◆ EXERCISE GOAL
Set down again exactly the lines of the listing below that fall between the line holding "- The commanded" and the line holding "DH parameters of", inclusive.

◆ DATA RECORDS
★ ★ ★ ★

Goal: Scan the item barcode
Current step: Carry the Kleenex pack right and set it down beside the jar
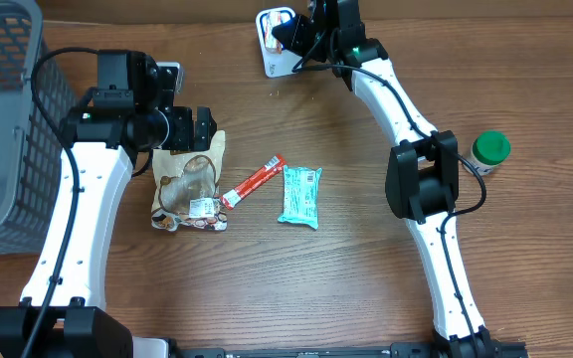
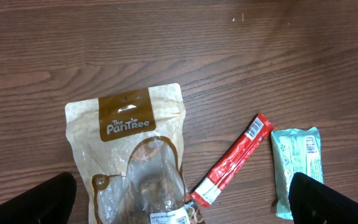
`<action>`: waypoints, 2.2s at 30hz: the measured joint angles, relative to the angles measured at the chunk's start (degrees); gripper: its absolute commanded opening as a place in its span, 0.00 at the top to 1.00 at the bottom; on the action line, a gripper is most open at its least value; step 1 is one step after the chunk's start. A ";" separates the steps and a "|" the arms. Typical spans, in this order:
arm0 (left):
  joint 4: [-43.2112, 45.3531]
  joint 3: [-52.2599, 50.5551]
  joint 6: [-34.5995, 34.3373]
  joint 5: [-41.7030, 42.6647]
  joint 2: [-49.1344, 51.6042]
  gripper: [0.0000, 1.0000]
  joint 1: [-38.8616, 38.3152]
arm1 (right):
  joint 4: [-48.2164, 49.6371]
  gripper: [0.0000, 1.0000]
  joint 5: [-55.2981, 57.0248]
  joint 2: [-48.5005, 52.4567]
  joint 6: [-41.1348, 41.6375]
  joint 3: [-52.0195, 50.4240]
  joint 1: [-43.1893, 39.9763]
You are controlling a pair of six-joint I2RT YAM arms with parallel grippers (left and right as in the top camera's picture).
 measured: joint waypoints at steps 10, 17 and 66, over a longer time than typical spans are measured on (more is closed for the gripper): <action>0.00 0.00 0.00 0.00 0.00 0.00 0.00 | -4.87 0.96 -4.61 -0.52 0.00 0.00 -1.05; 0.02 0.00 0.00 0.00 0.00 0.00 0.00 | -22.58 0.96 -4.94 -10.23 -3.96 -0.28 -2.51; 0.00 0.00 0.00 0.00 0.00 0.00 0.00 | -58.73 0.27 35.52 -27.08 -20.41 -33.09 -1.68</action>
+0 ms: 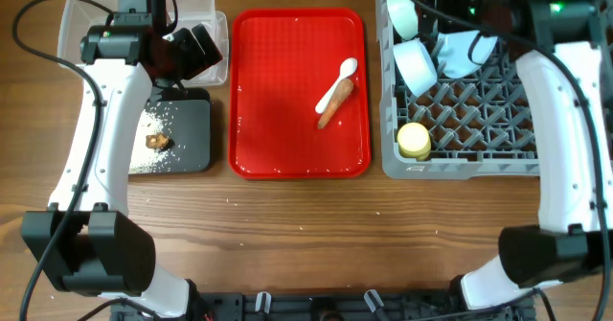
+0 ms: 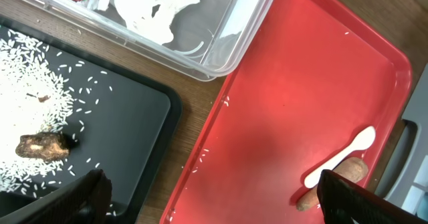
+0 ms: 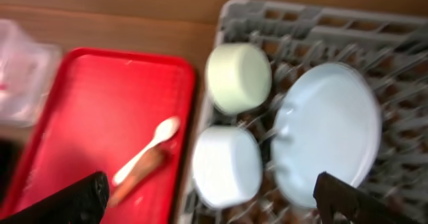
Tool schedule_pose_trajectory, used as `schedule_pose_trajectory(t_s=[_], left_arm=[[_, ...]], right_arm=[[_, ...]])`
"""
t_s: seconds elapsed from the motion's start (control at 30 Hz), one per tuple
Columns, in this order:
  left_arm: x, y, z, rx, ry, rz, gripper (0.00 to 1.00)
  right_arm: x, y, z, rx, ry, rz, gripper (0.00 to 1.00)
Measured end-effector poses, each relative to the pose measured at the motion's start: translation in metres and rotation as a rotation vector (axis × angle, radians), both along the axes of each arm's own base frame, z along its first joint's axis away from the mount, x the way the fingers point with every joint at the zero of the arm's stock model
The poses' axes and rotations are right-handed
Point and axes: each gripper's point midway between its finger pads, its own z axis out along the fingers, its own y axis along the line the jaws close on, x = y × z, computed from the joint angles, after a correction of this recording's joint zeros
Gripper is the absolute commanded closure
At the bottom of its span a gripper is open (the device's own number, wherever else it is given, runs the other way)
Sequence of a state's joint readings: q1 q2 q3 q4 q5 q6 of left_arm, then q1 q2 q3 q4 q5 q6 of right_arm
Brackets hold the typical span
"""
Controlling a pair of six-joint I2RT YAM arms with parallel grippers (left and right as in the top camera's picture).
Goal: Sort waste into correct bins and load items into the dishwasher rack
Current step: 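Lift the plate with the right gripper and stand it in the rack, then reach the left gripper to the carrot on the red tray and grasp it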
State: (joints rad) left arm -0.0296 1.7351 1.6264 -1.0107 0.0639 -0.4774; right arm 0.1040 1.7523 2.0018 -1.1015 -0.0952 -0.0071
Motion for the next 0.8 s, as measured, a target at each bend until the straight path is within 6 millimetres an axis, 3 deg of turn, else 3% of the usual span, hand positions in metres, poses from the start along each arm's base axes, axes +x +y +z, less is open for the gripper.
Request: schedule_pose_trajectory(t_s=[0.2, 0.37, 0.43, 0.47, 0.63, 0.73, 0.8], left_arm=[[0.000, -0.002, 0.000, -0.011, 0.000, -0.006, 0.00], [-0.004, -0.019, 0.000, -0.082, 0.015, -0.048, 0.09], [-0.003, -0.034, 0.001, -0.090, 0.002, -0.094, 0.08], [-0.001, -0.045, 0.002, -0.090, -0.007, -0.130, 0.07], [-0.010, -0.146, -0.016, -0.027, -0.025, -0.424, 0.05], [-0.029, -0.206, -0.045, 0.044, 0.001, -0.611, 0.06], [-0.040, -0.231, -0.064, 0.087, 0.016, -0.697, 0.06]], right_arm=[[-0.020, -0.002, -0.011, 0.069, 0.104, -0.035, 0.00], [-0.035, -0.036, 0.000, 0.098, 0.113, -0.136, 0.00], [-0.041, -0.050, 0.009, 0.103, 0.094, -0.172, 0.00], [-0.045, -0.056, 0.013, 0.106, 0.087, -0.189, 0.00], [-0.054, -0.061, 0.015, 0.106, 0.099, -0.205, 0.00], [-0.056, -0.062, 0.013, 0.101, 0.109, -0.209, 0.00], [-0.058, -0.063, 0.012, 0.097, 0.118, -0.212, 0.00]])
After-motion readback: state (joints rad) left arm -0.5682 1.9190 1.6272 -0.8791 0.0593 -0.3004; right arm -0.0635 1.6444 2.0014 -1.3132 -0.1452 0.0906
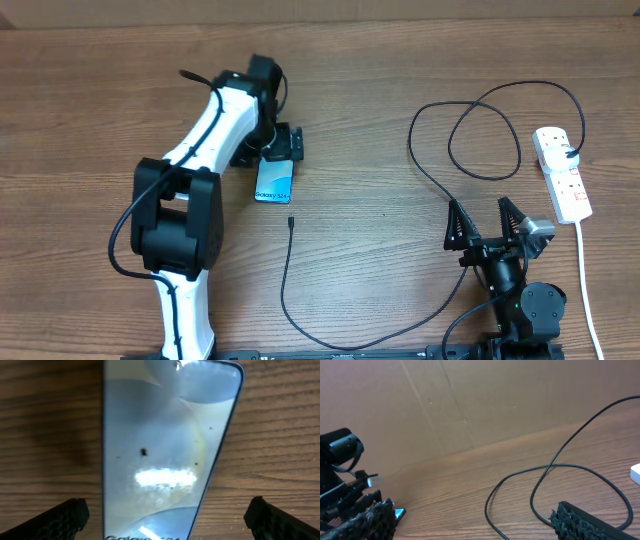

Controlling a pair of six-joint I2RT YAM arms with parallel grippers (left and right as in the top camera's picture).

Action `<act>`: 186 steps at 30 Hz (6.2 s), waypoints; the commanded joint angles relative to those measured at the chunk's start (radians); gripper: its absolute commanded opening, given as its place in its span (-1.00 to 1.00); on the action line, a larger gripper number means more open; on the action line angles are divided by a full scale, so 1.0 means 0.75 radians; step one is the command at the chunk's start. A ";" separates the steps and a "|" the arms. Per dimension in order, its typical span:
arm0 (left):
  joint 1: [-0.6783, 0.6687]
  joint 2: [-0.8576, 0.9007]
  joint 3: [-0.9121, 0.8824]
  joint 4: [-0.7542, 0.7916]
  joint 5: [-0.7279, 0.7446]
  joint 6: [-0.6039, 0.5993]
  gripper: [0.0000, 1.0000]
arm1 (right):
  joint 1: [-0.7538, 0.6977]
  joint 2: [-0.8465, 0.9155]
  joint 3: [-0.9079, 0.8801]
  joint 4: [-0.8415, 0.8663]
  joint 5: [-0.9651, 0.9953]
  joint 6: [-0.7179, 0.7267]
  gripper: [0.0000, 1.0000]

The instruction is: Plug charger to phone and switch on socket

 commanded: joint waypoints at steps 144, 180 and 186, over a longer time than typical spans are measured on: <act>-0.119 0.019 -0.430 0.240 -0.056 -0.286 1.00 | 0.005 -0.011 -0.013 0.005 0.002 0.000 1.00; -0.122 0.019 -0.438 0.220 -0.018 -0.321 0.89 | 0.005 -0.011 -0.013 0.005 0.002 0.000 1.00; -0.120 0.019 -0.438 0.252 -0.031 -0.321 0.80 | 0.005 -0.011 -0.013 0.005 0.002 0.000 1.00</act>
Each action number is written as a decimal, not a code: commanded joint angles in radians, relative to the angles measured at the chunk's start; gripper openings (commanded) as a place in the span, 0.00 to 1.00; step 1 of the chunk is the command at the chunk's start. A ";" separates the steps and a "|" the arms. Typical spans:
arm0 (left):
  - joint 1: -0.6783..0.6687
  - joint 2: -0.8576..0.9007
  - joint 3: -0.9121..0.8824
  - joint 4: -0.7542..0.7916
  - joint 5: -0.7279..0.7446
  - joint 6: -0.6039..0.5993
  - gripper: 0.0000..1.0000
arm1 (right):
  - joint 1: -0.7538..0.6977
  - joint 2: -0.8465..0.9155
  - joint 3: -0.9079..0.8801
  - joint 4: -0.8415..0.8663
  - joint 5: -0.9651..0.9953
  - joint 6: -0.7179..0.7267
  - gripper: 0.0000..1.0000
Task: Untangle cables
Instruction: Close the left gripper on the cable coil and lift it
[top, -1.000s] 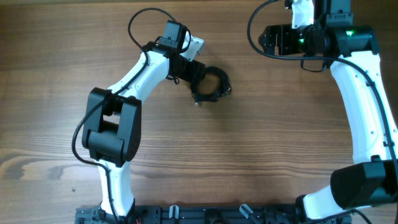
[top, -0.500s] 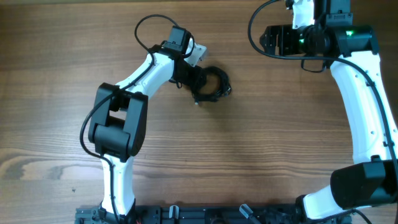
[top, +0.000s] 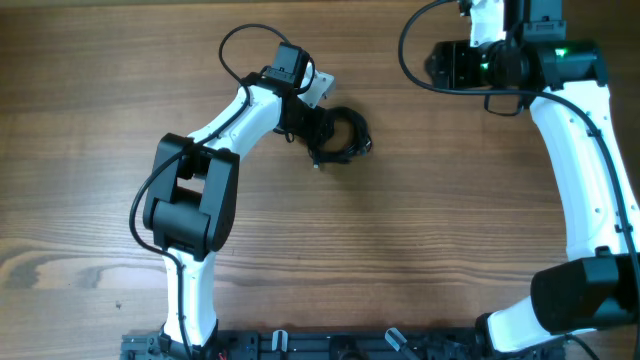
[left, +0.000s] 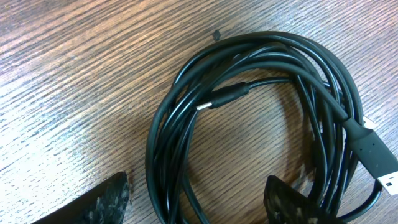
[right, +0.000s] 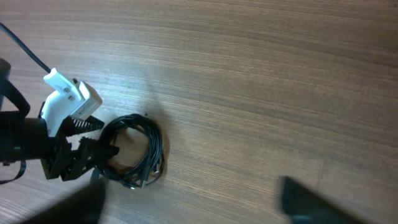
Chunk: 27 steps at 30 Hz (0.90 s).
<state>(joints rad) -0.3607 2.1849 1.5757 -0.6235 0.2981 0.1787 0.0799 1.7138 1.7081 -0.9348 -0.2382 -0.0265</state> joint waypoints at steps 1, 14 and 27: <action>-0.013 0.008 0.005 0.010 0.019 0.017 0.61 | 0.001 0.031 -0.007 0.007 0.013 -0.003 1.00; -0.021 0.020 -0.003 0.045 0.015 0.017 0.55 | 0.001 0.058 -0.007 0.006 0.013 0.000 1.00; -0.021 0.054 -0.006 0.054 -0.030 0.016 0.31 | 0.001 0.058 -0.007 0.007 0.024 0.001 1.00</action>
<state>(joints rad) -0.3752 2.2089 1.5757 -0.5705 0.2890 0.1833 0.0799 1.7542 1.7081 -0.9337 -0.2337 -0.0269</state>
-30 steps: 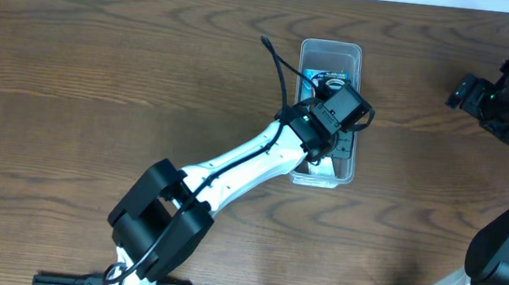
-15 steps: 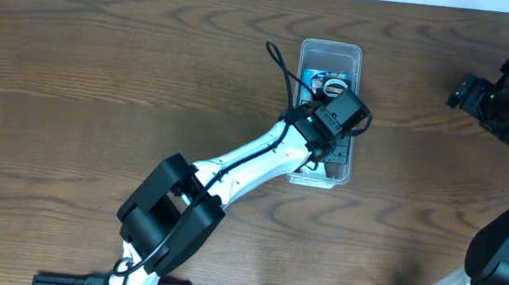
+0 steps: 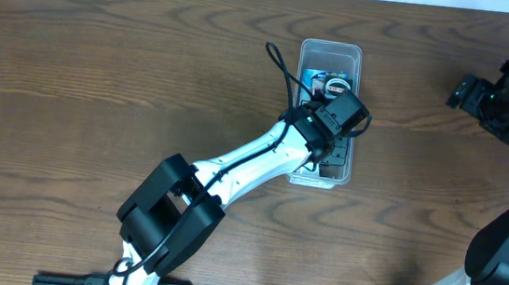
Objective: Pack container
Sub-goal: 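Lower the bottle into the container and open the left gripper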
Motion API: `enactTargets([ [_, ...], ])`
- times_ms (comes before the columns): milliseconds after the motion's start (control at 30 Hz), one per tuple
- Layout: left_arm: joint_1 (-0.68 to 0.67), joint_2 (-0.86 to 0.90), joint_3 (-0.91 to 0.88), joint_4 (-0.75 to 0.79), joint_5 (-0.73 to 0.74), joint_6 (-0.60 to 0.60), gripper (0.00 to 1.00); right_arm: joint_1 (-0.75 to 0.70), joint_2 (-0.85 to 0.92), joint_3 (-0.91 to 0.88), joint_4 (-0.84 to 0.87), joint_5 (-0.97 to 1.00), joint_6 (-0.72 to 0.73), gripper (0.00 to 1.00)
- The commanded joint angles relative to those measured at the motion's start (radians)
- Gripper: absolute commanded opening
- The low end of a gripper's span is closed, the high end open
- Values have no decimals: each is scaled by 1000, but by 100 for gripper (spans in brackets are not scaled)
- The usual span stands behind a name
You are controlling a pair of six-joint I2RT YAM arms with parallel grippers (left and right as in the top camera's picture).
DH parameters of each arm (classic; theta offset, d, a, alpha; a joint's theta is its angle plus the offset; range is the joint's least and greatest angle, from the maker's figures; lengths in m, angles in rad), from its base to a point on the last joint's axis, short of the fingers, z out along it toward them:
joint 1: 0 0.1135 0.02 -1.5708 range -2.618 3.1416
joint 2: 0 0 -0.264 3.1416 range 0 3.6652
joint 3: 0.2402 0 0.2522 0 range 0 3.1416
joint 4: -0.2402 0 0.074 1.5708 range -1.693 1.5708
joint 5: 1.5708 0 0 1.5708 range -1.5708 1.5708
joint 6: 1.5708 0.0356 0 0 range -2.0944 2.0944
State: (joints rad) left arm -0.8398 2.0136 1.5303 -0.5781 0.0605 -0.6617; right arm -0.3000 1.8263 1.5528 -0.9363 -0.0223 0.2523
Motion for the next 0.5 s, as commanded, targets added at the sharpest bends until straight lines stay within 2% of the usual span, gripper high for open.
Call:
enactTargets([
  [0, 3, -19, 4, -3, -7, -1, 46, -1, 2, -4, 2, 7, 5, 99],
  [467, 2, -56, 8, 34, 64, 38, 47, -1, 2, -4, 2, 7, 5, 99],
])
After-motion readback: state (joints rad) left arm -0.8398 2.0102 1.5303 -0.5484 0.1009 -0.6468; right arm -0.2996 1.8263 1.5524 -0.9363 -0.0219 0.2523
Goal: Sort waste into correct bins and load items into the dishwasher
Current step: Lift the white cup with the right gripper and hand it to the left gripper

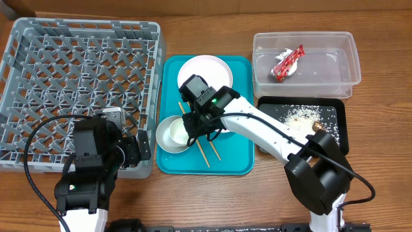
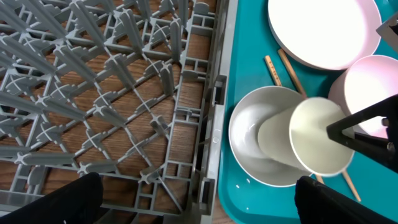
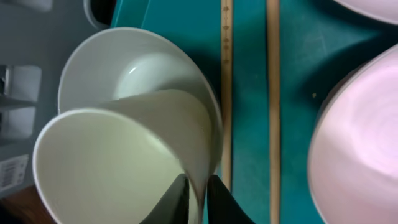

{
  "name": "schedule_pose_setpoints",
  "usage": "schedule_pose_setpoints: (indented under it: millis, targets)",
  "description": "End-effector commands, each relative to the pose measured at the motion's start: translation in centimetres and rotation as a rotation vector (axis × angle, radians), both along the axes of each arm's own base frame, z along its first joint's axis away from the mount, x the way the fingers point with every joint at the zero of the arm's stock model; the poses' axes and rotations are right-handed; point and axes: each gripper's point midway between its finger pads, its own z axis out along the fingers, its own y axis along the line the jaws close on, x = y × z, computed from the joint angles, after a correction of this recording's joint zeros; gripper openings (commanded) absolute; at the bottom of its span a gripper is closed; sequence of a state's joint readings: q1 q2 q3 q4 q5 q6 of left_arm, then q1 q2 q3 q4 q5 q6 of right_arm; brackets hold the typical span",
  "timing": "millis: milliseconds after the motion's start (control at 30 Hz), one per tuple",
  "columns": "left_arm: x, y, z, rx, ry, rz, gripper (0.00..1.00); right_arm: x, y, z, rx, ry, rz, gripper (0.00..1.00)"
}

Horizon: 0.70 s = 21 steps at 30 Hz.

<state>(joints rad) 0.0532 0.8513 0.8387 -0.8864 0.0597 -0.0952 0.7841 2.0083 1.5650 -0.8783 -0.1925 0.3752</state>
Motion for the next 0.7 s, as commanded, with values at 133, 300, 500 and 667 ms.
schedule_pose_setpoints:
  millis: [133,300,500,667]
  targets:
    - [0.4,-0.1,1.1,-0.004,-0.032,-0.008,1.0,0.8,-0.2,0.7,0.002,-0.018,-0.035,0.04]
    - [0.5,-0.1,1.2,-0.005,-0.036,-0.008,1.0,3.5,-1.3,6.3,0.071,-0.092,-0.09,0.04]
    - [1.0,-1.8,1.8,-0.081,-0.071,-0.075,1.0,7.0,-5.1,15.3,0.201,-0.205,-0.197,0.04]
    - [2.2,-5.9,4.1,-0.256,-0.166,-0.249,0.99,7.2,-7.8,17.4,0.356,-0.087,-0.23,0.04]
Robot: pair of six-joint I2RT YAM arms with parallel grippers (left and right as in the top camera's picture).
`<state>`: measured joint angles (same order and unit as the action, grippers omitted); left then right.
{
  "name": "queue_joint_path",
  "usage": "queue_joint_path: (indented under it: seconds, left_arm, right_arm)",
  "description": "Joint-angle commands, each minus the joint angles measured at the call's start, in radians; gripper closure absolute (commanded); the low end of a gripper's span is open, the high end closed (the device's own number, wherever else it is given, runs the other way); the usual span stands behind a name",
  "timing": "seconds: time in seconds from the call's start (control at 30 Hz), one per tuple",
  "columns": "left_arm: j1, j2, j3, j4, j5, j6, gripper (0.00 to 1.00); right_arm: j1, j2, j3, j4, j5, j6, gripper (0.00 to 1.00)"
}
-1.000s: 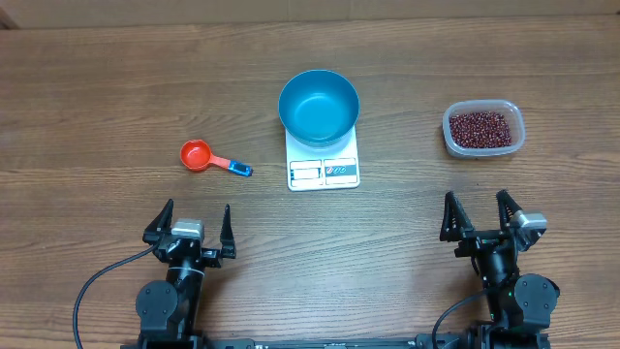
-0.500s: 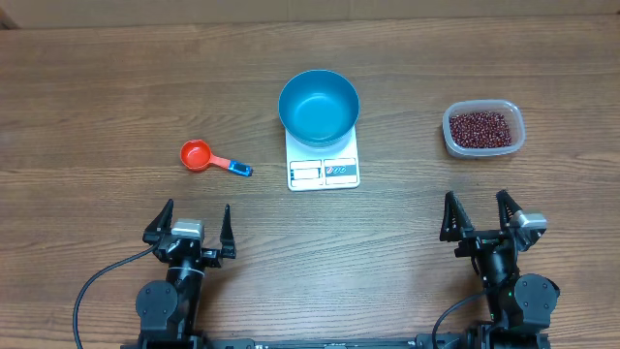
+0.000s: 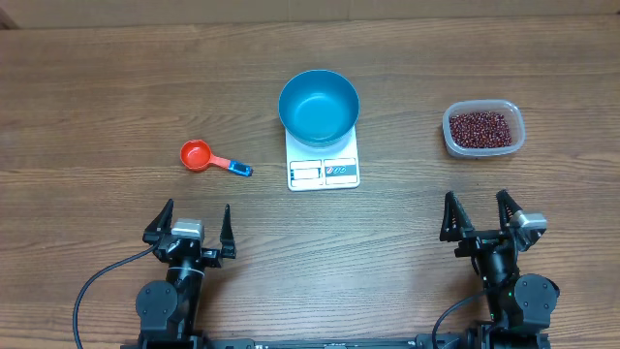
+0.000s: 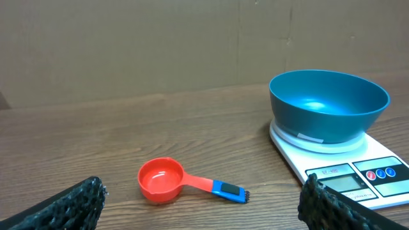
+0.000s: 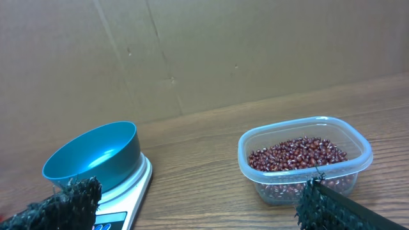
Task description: Scoop item into bowl and weigh 150g on scale
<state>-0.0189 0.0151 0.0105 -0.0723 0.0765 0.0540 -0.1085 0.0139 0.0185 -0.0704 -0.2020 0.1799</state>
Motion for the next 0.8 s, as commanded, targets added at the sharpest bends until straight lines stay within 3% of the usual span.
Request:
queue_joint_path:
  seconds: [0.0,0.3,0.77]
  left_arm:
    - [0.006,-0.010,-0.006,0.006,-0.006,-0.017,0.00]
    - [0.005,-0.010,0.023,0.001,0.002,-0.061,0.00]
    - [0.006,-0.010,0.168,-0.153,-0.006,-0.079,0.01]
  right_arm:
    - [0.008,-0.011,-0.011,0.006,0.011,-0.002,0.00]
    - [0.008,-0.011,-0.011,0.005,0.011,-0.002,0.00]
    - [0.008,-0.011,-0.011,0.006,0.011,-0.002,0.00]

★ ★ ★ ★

◆ SOLUTION FOR THIS PROBLEM
- The commanded joint angles relative to those measured at the motion's start (radians)
- Gripper: absolute commanded opening
- The low end of a gripper's span is closed, the high end open
- Values have no decimals: each is scaled by 1000, but by 100 for gripper (spans in brackets are not scaled)
- The usual span stands behind a name
You are controlling a pair of six-joint I2RT YAM arms with parallel grippers (left and right as in the top camera's picture).
DH parameters of each arm (classic; theta offset, d, a, alpha; a joint's theta is its angle plus the offset; range is the joint's least and greatest angle, from the maker's figures; lengths in m, angles in rad), from its base to a point on the last joint's axis, short of the fingers, z out along it toward them:

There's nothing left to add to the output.